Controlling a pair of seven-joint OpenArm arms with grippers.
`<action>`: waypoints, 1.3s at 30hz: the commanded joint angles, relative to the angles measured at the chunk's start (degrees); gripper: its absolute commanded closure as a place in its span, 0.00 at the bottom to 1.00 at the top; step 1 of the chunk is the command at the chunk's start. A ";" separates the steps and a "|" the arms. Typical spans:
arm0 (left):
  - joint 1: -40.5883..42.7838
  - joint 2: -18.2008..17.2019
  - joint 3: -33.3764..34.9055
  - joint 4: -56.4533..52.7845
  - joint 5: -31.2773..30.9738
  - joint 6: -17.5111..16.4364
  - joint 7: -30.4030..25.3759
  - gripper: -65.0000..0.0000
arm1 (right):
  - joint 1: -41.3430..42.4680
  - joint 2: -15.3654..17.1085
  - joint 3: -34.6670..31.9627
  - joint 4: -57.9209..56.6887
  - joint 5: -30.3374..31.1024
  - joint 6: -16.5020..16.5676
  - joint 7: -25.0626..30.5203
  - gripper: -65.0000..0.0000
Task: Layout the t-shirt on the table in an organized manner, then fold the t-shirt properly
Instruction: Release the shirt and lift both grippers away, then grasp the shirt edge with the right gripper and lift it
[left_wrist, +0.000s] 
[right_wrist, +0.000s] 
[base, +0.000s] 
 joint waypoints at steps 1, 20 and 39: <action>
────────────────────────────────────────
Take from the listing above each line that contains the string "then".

__Task response__
Task: Layout the t-shirt on the table in an organized manner, then fold the t-shirt properly
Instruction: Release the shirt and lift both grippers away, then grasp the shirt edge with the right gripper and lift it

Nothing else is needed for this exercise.